The current crisis gives us the impetus to rethink and recalibrate, at least temporarily, the allocation of urban space. Cities including Oakland and Berlin are redrawing lines, or reclassifying through streets as public spaces. One of the most ambitious plans, Milan’s Strade Aperte (“Open Roads”), brings wider sidewalks, temporary cycling lanes, and lower speed limits to some 22 miles of city streets. The region around Paris has gone even further, announcing plans for a 650-kilometer bike network. When successful, interventions that take space back from cars have a habit of sticking.
New York, in contrast, has largely stuck to the status quo. Mayor Bill de Blasio briefly opened up space along 1.5 miles of roadways before calling off his own experiment. Many steps that cities have taken to improve conditions for pedestrians have been decidedly modest—for instance, some local governments have automated their pedestrian-crossing buttons, so people don’t have to touch a potentially contaminated surface. It’s nice, but raises the question: Isn’t the larger problem the idea that the pedestrian has to ask permission to cross in the first place?

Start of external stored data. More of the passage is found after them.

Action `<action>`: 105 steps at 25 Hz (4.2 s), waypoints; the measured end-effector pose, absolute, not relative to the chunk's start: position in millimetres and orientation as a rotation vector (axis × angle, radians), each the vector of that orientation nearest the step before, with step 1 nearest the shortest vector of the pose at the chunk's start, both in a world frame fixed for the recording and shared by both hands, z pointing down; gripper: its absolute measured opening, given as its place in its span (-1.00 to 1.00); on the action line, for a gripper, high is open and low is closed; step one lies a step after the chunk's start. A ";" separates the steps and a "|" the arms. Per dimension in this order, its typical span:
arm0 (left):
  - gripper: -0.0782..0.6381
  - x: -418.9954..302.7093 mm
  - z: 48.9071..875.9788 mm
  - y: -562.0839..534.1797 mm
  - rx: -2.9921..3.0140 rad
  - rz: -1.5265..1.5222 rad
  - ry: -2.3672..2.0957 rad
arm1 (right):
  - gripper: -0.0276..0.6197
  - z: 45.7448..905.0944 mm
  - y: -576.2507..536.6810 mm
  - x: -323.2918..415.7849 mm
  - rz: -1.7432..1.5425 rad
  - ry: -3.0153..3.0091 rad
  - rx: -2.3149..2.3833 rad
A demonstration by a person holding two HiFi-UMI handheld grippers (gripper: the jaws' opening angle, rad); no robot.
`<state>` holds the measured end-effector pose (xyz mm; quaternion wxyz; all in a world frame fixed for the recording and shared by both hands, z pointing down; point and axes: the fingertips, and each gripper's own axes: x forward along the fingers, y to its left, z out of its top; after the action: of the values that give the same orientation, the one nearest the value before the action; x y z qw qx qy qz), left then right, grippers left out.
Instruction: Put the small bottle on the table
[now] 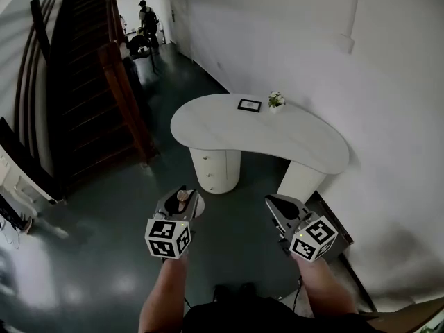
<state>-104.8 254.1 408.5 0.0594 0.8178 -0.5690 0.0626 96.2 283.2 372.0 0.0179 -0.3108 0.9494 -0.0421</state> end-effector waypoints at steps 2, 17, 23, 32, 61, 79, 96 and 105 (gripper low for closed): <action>-0.40 -104.9 407.3 253.4 2.470 0.185 -1.731 | -0.89 368.6 285.0 92.8 -0.100 2.961 -0.924; -0.40 -75.7 404.5 258.5 2.450 0.152 -1.764 | -0.88 370.8 271.3 149.5 -0.136 2.907 -0.972; -0.40 -71.2 414.3 247.2 2.431 0.138 -1.743 | -0.88 382.9 262.9 156.9 -0.203 2.917 -0.981; -0.40 -71.3 436.0 183.7 2.445 0.146 -1.697 | -0.88 394.3 211.8 154.1 -0.224 2.930 -1.029; -0.40 -168.1 435.4 -15.8 2.573 0.193 -1.561 | -0.88 408.1 16.1 16.1 -0.342 2.959 -1.088; -0.40 -180.7 454.7 -100.7 2.522 0.208 -1.582 | -0.88 435.9 -77.4 22.1 -0.426 2.953 -1.085; -0.40 -129.1 480.4 -248.5 2.426 0.305 -1.622 | -0.88 484.4 -244.5 72.7 -0.566 2.983 -0.953; -0.40 -114.0 483.3 -301.6 2.450 0.308 -1.583 | -0.88 499.5 -291.6 95.4 -0.622 2.951 -1.019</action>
<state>-114.0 -301.6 483.3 0.1042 0.8308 -0.5367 0.1045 95.4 -291.6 499.5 -0.0206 -0.3200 0.9268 -0.1954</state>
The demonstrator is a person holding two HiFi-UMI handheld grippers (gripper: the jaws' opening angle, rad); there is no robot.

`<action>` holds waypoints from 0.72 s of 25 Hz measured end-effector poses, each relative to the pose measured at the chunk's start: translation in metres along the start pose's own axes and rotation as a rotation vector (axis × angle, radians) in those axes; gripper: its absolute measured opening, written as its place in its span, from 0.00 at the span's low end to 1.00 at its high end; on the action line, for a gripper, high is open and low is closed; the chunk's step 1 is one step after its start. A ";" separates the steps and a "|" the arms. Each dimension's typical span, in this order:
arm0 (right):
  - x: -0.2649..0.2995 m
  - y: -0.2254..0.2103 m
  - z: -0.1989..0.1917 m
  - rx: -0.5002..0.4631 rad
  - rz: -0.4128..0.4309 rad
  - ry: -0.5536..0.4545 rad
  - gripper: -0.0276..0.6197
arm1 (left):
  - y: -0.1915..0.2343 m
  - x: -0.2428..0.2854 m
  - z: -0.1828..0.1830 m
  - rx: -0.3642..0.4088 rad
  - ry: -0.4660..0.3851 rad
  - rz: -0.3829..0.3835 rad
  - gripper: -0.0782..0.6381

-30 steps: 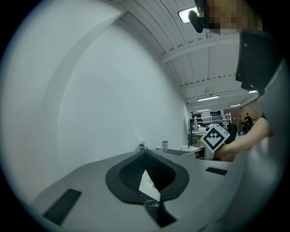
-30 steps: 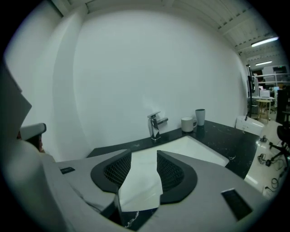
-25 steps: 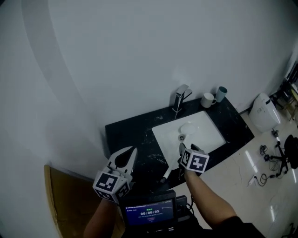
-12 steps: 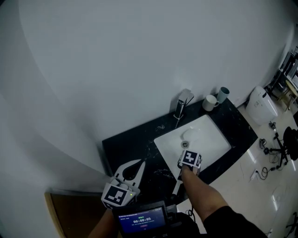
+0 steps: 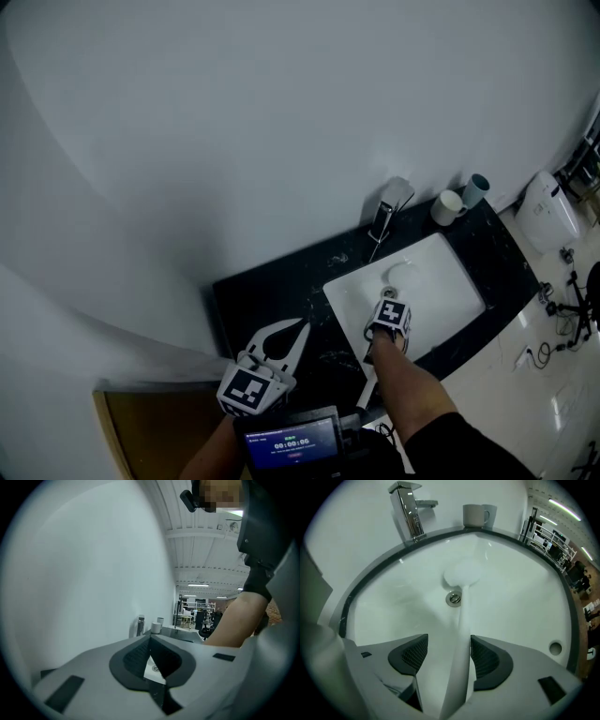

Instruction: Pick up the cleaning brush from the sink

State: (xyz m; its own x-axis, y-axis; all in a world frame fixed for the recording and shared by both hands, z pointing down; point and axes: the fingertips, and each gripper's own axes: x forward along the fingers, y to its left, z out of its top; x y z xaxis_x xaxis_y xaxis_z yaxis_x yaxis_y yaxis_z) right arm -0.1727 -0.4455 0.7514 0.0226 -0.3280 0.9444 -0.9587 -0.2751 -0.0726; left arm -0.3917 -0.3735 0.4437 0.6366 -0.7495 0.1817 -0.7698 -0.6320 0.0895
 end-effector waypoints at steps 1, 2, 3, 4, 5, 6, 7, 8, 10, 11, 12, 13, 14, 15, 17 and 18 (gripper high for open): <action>0.005 -0.001 -0.006 0.004 -0.014 0.047 0.47 | 0.002 0.001 -0.002 -0.004 0.005 0.003 0.12; 0.008 -0.003 -0.015 0.017 -0.031 0.105 0.47 | 0.003 0.002 -0.004 -0.010 0.007 0.006 0.12; 0.009 -0.004 -0.025 0.037 -0.048 0.168 0.39 | 0.004 0.003 -0.006 -0.015 0.005 0.010 0.12; 0.010 -0.006 -0.034 0.056 -0.059 0.221 0.30 | 0.005 0.003 -0.007 -0.018 0.003 0.013 0.12; 0.013 -0.008 -0.037 0.062 -0.069 0.249 0.29 | 0.006 0.002 -0.008 -0.021 0.002 0.016 0.12; 0.018 -0.010 -0.036 0.057 -0.075 0.259 0.29 | 0.007 0.001 -0.009 -0.027 0.002 0.016 0.12; 0.021 -0.011 -0.036 0.055 -0.074 0.270 0.24 | 0.008 0.000 -0.010 -0.039 0.002 0.013 0.12; 0.020 -0.010 -0.039 0.061 -0.069 0.291 0.24 | 0.008 -0.002 -0.011 -0.056 0.000 0.008 0.12; 0.014 -0.008 -0.041 0.069 -0.069 0.320 0.04 | 0.011 -0.005 -0.012 -0.076 -0.008 0.007 0.12; 0.015 -0.008 -0.039 0.066 -0.066 0.310 0.04 | 0.013 -0.007 -0.012 -0.078 -0.011 0.014 0.12; 0.015 -0.007 -0.037 0.064 -0.058 0.297 0.04 | 0.014 -0.010 -0.013 -0.081 -0.014 0.020 0.12; 0.016 -0.007 -0.036 0.058 -0.053 0.283 0.04 | 0.015 -0.012 -0.013 -0.087 -0.018 0.023 0.12; 0.017 -0.010 -0.034 0.042 -0.054 0.267 0.04 | 0.015 -0.015 -0.013 -0.091 -0.022 0.023 0.12; 0.018 -0.014 -0.032 0.027 -0.056 0.254 0.04 | 0.014 -0.018 -0.012 -0.090 -0.027 0.021 0.12; 0.012 -0.017 -0.031 0.006 -0.045 0.232 0.04 | 0.010 -0.023 -0.009 -0.082 -0.033 0.013 0.12; 0.007 -0.016 -0.029 -0.006 -0.031 0.216 0.04 | 0.008 -0.025 -0.008 -0.082 -0.034 0.013 0.12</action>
State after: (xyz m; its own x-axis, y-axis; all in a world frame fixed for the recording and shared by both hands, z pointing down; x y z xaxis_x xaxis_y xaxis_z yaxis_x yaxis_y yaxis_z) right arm -0.1649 -0.4174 0.7681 -0.0082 -0.1179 0.9930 -0.9601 -0.2768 -0.0408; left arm -0.4145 -0.3586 0.4476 0.6267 -0.7647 0.1499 -0.7783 -0.6051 0.1675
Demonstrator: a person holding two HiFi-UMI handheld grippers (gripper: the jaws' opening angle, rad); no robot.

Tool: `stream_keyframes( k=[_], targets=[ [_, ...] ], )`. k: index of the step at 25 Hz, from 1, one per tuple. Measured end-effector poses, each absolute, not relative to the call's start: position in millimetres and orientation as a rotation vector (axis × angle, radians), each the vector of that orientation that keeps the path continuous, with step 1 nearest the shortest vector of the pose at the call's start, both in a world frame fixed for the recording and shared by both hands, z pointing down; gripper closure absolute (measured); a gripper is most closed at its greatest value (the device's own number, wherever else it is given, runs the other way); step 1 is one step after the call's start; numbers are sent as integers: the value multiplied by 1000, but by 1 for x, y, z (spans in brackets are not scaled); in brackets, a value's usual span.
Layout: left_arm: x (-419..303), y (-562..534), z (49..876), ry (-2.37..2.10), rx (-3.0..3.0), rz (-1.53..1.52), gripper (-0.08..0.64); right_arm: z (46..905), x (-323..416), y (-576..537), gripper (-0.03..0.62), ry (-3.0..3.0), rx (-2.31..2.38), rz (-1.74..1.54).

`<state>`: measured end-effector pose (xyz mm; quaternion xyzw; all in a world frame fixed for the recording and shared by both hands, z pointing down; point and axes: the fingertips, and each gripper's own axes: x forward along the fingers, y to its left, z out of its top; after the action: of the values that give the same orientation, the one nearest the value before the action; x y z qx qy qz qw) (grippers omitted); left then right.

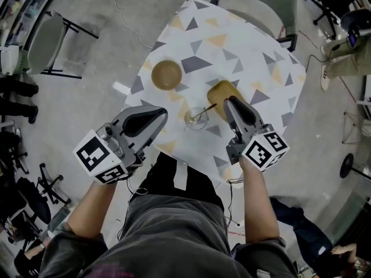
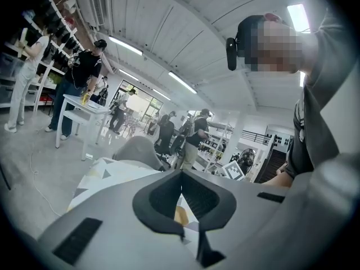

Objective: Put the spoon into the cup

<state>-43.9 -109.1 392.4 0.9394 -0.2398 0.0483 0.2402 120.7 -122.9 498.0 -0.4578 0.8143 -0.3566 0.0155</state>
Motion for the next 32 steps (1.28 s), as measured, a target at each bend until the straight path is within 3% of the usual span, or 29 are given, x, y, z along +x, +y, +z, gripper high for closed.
stream_keyframes(
  k=[17,32],
  targets=[
    [-39,-114,326,-653,2699,76,543,396,106,-122,560,2613,-1350,-894],
    [-33,-109,273,-646,2801,2,543,320,95,-103,569,2676,-1310,-704]
  ],
)
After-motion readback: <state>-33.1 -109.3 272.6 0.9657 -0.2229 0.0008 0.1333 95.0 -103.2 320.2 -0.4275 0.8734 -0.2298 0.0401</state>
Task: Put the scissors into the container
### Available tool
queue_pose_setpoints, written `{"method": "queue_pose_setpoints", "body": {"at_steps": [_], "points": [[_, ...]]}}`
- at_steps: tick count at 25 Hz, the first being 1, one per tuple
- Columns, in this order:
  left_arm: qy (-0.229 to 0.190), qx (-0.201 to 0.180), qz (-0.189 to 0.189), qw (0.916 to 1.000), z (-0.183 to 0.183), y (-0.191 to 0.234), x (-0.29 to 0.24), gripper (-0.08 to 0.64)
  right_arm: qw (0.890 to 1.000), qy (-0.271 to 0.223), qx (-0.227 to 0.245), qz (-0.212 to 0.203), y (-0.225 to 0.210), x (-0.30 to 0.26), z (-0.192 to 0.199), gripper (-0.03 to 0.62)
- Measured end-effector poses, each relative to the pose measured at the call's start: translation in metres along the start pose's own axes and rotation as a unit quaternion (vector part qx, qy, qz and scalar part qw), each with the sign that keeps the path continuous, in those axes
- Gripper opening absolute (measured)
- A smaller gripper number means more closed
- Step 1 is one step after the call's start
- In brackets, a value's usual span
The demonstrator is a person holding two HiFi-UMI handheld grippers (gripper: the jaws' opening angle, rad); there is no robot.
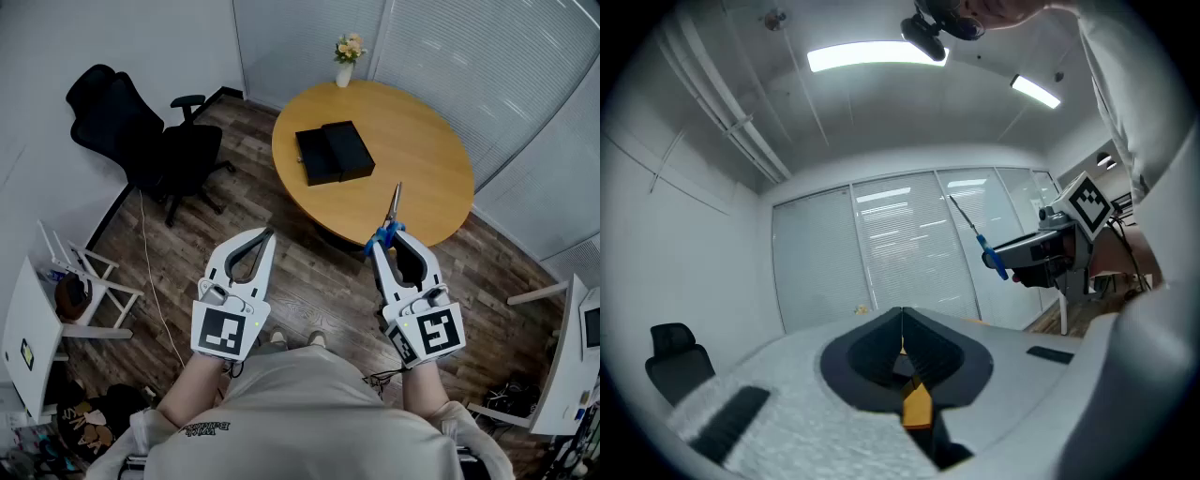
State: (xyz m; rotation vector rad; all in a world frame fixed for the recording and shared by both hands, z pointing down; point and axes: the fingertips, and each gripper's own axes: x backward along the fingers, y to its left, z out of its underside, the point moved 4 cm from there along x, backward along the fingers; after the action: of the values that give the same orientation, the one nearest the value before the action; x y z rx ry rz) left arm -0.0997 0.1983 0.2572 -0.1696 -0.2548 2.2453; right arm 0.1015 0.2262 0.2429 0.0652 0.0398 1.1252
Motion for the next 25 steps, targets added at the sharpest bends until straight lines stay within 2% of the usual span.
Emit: {"method": "queue_pose_setpoints", "body": {"at_steps": [14, 25], "points": [[-0.003, 0.000, -0.012, 0.9999, -0.006, 0.000, -0.002, 0.021, 1.000, -0.002, -0.019, -0.008, -0.007, -0.002, 0.005, 0.100], [0.006, 0.010, -0.024, 0.9996, -0.005, -0.018, -0.017, 0.021, 0.999, 0.004, -0.023, -0.035, -0.028, -0.001, 0.015, 0.100]]}}
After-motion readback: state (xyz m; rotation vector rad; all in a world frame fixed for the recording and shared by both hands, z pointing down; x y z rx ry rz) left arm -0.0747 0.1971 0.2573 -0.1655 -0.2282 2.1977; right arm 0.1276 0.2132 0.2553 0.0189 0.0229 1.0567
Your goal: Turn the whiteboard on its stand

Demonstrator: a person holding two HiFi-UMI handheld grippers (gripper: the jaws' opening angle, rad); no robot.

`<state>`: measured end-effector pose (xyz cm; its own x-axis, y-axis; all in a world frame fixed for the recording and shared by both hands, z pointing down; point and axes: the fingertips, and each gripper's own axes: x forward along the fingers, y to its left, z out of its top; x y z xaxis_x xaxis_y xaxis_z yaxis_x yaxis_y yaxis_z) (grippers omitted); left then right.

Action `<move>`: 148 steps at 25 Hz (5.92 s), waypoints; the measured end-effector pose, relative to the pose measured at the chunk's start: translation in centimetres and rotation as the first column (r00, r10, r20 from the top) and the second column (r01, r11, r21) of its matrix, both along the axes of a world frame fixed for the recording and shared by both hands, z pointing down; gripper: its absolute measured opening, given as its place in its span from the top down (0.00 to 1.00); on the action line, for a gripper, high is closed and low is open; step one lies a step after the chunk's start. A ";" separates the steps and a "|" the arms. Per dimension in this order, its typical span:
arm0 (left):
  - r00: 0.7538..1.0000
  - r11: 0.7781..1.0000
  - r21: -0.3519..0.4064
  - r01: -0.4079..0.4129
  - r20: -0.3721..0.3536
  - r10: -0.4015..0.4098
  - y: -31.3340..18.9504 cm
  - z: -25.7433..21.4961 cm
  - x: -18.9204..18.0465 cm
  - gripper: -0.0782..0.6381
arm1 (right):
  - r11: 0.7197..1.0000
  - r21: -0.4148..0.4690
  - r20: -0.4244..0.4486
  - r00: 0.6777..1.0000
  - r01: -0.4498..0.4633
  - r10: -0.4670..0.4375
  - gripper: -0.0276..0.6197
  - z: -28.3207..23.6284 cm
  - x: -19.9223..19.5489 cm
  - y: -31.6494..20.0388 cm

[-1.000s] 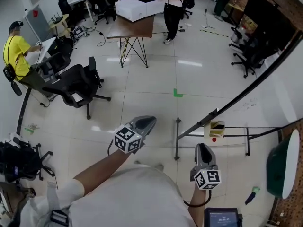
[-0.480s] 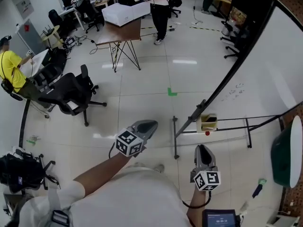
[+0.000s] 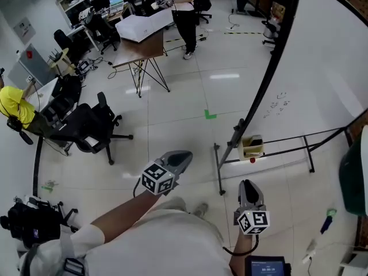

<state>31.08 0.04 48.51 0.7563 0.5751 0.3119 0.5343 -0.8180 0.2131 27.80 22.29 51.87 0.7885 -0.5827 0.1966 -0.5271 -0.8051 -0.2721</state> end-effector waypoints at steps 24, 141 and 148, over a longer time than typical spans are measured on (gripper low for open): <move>0.922 0.928 -0.044 -0.371 -0.138 0.362 5.3 -4.8 11.0 0.82 | 0.958 -0.077 -0.001 0.961 -0.276 0.277 0.87 -3.0 1.9 1.2; 0.905 0.898 0.154 -0.412 -0.045 0.423 13.7 3.7 17.4 0.63 | 0.932 -0.068 0.002 0.934 -0.356 0.357 0.87 -1.8 -7.1 8.2; 0.918 0.913 0.138 -0.383 -0.056 0.394 12.0 3.5 16.7 0.63 | 0.948 -0.074 0.006 0.950 -0.310 0.311 0.87 -1.9 -7.5 7.9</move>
<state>47.77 12.02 52.04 0.5064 0.7900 0.3455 0.8263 -0.5592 0.0674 20.28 30.16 50.00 0.9243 -0.2936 0.2437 -0.2438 -0.9457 -0.2148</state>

An old adage in transportation planning says that the strongest predictor of your trip today is the trip you took yesterday. Like a lot of human behavior, the way we get around is largely habitual—as much for societies as individuals. “In general,” notes a Danish studyabout how to change people’s commuting behavior, “people reserve deliberation and conscious decision-making for novel situations and for when new problems arise in old situations.”
Which is exactly where we find ourselves now. When the lockdown eases, pedestrians will still need to give one another a wider berth than they did before the pandemic, and they deserve to be accommodated somehow. Before all the cars come back, we can start working on the gaps in everyday livability that have been exposed by the coronavirus—and today’s livability is tomorrow’s resilience.